En tête du classement
Dans le même registre, le Maroc améliore son  classement dans l’Indice de développement des technologies de l’information et de la communication (IDI) de l’Union internationale des télécommunications (UIT), avec un score de 85,1, indique le dernier rapport de l’organisme international qui le positionne à la 61e place. «C’est un jump phénoménal que nous avons réalisé», se réjouit Hind Lfal, secrétaire générale d’Orange Maroc. Cette position dépasse la moyenne mondiale située à 72,8 sur 100, ainsi que la moyenne en Afrique (47,4). Le Maroc dépasse aussi la moyenne mondiale (70,5%) en ce qui concerne le pourcentage des «Individus utilisant Internet» avec un taux de 92,8%.

Pour ce qui est des «Ménages disposant d’un accès Internet à domicile» et de la Couverture 3G/4G, dont les moyennes mondiales respectives sont de 70,8% et 92,5%, le Royaume reste bien positionné avec des taux respectifs de 90,7% et 99,2%.

«Il est certain que le pays a réalisé des avancées majeures en termes d’inclusion sur le mobile. Depuis plusieurs années, on dépasse les 125-130% de taux d’adoption du mobile», assure Hind Lfal qui déplore un retard sur le fixe.

Les estimations sont comprises entre 17 et 18% pour la DSL et de 8% pour la fibre. «On a encore un enjeu important sur cette partie fixe», indique-t-elle. L’infrastructure fait partie des enjeux majeurs qui permettent l’inclusion numérique, et notamment le fixe. Le risque, c’est de creuser un peu plus le fossé qui sépare le monde urbain et rural, élargissant davantage la fracture numérique du pays. En tout cas, les opérateurs investissent fortement dans les infrastructures. Ce sont quelques 10 MMDH qui sont misés chaque année pour renforcer les infrastructures

Le constat alarmant de la Cour des comptes
Cependant, les dernières observations de la Cour des comptes, relatives au développement digital au Maroc, soulignent que les stratégies nationales pour stimuler le développement numérique «n’ont pas atteint les résultats escomptés», soulignant notamment que le plan Maroc numérique 2020 n’a pas été déployé. La Cour explique ce déficit par la «non-implication suffisante des acteurs publics et privés concernés», ainsi que par les retards financiers dus à l’insuffisance des ressources des fonds spéciaux du Trésor, dont le Fonds du service universel des télécommunications. Dans son rapport, la Cour des comptes rappelle que la fracture numérique constitue un défi majeur pour le développement nécessaire de connectivité et plaide pour l’adoption d’une stratégie nationale afin de libérer le potentiel du numérique.

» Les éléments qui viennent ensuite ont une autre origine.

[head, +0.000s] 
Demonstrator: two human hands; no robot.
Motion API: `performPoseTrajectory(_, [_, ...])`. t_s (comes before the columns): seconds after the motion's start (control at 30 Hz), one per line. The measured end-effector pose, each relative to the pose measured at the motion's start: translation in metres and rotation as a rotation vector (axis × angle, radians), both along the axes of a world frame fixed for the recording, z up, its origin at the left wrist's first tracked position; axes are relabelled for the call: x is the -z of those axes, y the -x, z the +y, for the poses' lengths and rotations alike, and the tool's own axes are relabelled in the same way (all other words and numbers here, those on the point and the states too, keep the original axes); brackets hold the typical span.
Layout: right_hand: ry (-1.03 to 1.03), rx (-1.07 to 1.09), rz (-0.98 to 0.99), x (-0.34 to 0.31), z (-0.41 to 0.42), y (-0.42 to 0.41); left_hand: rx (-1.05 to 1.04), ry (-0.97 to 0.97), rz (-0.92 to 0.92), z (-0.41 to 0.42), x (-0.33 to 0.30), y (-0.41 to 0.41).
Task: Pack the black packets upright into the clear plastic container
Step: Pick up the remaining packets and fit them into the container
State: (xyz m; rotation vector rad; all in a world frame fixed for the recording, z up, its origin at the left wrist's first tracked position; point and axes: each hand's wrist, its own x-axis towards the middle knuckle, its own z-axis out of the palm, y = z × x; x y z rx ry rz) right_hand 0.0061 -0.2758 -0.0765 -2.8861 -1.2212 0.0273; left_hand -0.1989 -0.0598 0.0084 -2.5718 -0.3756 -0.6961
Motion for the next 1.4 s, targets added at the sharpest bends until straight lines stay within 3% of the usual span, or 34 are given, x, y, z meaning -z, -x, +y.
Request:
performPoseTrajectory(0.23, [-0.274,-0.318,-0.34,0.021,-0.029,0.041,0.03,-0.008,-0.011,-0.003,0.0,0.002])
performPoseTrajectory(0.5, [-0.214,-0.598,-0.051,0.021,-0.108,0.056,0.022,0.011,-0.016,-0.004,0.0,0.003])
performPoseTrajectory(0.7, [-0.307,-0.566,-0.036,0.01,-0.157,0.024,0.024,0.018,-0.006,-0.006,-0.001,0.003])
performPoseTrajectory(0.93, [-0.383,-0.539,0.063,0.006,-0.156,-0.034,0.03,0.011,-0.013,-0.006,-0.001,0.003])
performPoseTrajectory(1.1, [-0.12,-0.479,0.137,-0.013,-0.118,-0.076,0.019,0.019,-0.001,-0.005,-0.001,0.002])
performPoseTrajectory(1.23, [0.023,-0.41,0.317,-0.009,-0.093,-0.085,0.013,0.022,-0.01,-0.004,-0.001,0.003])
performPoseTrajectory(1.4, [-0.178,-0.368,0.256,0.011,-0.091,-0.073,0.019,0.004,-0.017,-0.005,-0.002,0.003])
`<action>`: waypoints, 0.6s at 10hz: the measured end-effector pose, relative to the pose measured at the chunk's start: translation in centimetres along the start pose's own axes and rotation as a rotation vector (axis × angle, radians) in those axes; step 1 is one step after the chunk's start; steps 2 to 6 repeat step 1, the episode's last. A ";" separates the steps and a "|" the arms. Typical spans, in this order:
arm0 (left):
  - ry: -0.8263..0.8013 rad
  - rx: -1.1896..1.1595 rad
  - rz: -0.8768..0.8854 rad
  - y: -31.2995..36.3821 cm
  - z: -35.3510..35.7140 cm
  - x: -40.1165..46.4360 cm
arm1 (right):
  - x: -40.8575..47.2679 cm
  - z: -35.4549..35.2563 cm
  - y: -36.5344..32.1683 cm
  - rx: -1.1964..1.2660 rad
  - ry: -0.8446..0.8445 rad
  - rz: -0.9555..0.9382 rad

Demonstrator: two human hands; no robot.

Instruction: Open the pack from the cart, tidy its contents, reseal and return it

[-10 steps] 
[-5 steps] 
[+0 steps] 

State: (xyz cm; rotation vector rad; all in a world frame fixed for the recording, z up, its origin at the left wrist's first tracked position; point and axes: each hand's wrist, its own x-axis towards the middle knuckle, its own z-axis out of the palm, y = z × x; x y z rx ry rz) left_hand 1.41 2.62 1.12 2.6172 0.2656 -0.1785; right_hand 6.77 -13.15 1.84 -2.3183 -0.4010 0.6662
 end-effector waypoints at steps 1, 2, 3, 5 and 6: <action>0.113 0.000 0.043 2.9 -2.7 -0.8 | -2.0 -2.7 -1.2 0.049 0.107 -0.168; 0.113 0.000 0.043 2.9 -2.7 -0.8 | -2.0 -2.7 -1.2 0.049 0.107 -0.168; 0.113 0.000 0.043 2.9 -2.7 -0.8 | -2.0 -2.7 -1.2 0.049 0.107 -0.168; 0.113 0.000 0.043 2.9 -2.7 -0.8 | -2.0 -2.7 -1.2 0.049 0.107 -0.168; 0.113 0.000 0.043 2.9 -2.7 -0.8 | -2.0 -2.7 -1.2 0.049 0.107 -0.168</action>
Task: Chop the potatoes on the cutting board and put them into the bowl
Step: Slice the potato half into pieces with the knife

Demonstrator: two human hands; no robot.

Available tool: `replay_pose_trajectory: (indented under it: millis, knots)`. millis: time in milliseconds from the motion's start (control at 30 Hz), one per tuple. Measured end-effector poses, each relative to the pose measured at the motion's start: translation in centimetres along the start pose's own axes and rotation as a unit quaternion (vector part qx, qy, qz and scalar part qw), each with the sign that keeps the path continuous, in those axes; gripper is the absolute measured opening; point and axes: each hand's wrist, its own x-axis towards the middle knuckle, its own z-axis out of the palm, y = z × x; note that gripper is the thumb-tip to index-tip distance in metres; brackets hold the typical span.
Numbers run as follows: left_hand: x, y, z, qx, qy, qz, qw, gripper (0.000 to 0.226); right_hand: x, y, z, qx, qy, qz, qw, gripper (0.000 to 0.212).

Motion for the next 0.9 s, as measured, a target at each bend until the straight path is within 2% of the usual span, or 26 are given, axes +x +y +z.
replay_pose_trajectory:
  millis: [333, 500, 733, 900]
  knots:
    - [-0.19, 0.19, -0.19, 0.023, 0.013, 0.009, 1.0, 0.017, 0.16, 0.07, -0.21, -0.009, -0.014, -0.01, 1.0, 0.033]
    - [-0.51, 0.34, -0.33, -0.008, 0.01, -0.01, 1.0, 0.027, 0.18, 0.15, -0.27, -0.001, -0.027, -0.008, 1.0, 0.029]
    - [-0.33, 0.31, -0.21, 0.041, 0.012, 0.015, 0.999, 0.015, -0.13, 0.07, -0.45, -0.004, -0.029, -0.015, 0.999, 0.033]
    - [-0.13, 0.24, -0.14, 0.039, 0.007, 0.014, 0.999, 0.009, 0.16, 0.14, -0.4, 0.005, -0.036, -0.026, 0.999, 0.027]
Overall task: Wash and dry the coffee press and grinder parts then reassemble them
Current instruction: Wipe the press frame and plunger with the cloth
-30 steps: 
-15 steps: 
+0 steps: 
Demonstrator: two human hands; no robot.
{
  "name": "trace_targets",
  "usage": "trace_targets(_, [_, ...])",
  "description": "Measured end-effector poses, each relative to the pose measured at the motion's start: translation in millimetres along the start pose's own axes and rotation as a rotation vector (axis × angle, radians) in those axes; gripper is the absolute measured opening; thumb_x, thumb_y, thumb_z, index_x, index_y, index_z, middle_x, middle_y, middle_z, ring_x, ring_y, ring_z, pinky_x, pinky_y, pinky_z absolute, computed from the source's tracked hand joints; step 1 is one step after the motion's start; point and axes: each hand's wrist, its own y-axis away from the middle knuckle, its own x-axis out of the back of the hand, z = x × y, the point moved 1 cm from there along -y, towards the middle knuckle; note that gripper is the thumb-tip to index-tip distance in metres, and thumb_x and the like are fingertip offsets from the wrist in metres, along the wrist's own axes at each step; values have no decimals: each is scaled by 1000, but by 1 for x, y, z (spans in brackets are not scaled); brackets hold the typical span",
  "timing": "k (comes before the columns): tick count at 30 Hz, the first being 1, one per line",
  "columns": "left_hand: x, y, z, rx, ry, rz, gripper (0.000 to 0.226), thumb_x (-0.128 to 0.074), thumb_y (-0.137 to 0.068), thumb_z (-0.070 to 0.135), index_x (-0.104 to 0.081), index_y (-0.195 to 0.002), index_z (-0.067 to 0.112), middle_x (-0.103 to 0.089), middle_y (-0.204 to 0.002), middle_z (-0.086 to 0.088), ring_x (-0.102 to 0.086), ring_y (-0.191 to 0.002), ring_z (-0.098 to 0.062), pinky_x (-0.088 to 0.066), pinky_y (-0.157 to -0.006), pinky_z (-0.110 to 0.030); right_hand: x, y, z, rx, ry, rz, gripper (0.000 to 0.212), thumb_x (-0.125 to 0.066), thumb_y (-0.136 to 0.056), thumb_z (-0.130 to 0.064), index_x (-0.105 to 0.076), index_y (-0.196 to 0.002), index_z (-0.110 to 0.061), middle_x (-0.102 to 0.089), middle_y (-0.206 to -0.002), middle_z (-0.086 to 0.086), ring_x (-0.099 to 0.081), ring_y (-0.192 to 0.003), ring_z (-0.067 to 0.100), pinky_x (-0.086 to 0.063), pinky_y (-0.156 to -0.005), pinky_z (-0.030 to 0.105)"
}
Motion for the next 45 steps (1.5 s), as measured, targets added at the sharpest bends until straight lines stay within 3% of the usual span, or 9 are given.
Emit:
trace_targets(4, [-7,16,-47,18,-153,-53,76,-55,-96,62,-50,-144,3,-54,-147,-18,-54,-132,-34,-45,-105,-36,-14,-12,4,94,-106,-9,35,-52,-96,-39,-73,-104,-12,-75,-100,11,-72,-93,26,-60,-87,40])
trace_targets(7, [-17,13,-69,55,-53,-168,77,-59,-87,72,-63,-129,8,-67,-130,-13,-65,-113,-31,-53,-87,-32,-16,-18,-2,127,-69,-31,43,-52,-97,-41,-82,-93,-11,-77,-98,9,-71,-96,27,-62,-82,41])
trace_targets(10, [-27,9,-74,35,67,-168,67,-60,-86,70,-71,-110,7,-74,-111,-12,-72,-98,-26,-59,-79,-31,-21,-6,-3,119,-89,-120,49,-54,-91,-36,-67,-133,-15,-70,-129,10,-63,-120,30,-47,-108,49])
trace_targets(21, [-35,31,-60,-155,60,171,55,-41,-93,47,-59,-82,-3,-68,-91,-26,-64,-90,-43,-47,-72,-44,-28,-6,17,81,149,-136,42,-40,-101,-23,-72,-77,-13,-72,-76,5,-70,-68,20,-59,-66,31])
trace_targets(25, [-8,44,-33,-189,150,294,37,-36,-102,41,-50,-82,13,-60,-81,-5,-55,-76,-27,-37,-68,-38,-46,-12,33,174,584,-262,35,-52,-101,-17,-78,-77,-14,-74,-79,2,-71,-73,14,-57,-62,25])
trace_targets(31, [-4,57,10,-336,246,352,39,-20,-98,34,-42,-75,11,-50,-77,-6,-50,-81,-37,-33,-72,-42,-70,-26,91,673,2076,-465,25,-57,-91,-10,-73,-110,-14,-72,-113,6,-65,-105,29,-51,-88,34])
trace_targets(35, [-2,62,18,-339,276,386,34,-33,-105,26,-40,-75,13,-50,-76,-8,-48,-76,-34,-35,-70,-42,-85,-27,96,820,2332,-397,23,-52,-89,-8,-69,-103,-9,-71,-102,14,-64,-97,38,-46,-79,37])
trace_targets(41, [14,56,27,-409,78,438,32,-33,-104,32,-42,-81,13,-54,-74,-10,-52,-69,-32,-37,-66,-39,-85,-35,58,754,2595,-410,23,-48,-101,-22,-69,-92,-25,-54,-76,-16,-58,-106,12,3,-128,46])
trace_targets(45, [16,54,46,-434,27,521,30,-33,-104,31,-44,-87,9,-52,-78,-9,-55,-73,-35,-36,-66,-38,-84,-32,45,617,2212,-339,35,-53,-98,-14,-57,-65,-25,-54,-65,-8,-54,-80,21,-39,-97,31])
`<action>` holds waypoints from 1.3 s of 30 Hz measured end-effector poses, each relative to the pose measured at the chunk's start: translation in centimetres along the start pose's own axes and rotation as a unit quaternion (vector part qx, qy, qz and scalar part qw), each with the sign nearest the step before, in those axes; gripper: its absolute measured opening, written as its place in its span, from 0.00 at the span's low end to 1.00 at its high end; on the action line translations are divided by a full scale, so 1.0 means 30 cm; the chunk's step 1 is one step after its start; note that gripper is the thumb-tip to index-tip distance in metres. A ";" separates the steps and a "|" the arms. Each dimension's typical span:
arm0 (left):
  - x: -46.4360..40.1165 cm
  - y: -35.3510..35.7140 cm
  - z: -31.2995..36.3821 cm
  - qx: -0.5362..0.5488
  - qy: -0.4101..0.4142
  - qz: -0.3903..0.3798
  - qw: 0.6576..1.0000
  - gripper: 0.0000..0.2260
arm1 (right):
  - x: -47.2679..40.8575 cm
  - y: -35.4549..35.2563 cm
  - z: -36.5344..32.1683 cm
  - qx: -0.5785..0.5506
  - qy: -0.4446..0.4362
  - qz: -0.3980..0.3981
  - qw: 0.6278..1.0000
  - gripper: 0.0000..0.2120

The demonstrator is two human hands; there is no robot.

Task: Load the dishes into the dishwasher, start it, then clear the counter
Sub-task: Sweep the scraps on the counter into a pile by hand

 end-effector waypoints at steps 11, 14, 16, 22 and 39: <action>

«Cette fracture numérique est de nature à entrainer un impact négatif sur le développement du Maroc», estime la secrétaire générale d’Orange.

D’où le risque d’une marginalisation sociale et économique des personnes qui n’ont pas accès aux technologies numériques. Or, le potentiel du pays est intéressant en la matière. Le Nouveau modèle de développement a effectivement fixé un objectif de 100% de taux de pénétration de la population d’ici 2030. «Il s’agit là d’un enjeu important qui ne peut être atteint qu’avec un écosystème public et privé fort, qui regarde dans la même direction, avec une stratégie du digital qui ne devrait pas tarder à être annoncée», constate la secrétaire générale d’Orange Maroc qui estime que chacun doit jouer son rôle en termes d’infrastructures, d’équipements…Le Maroc gagnerait à accélérer la cadence pour gagner davantage en croissance.

«Quand on développe le très haut débit de 10% en matière de taux de pénétration, on gagne mécaniquement 1 point de PIB», relève Ahmed Khaouja, expert de l’UIT, se basant sur les chiffre de la Banque mondiale.

Justement au niveau de la BM, la société financière internationale (IFC), son bras armé, se focalise sur quatre angles essentiels. Il y a d’abord l’entrepreneuriat digital, tout ce qui tourne autour de l’innovation, l’infrastructure digitale et enfin le capital humain. «L’idée est de savoir comment permettre aux gens d’accéder à l’inclusion numérique, mais aussi de développer les talents au niveau du digital», souligne Ghita Hannane, responsable Maroc de L’IFC. Et puis, le dernier volet est celui du digital, qui est un facteur d’inclusion financière. «Nous couvrons donc le volet FinTech.», conclut-elle.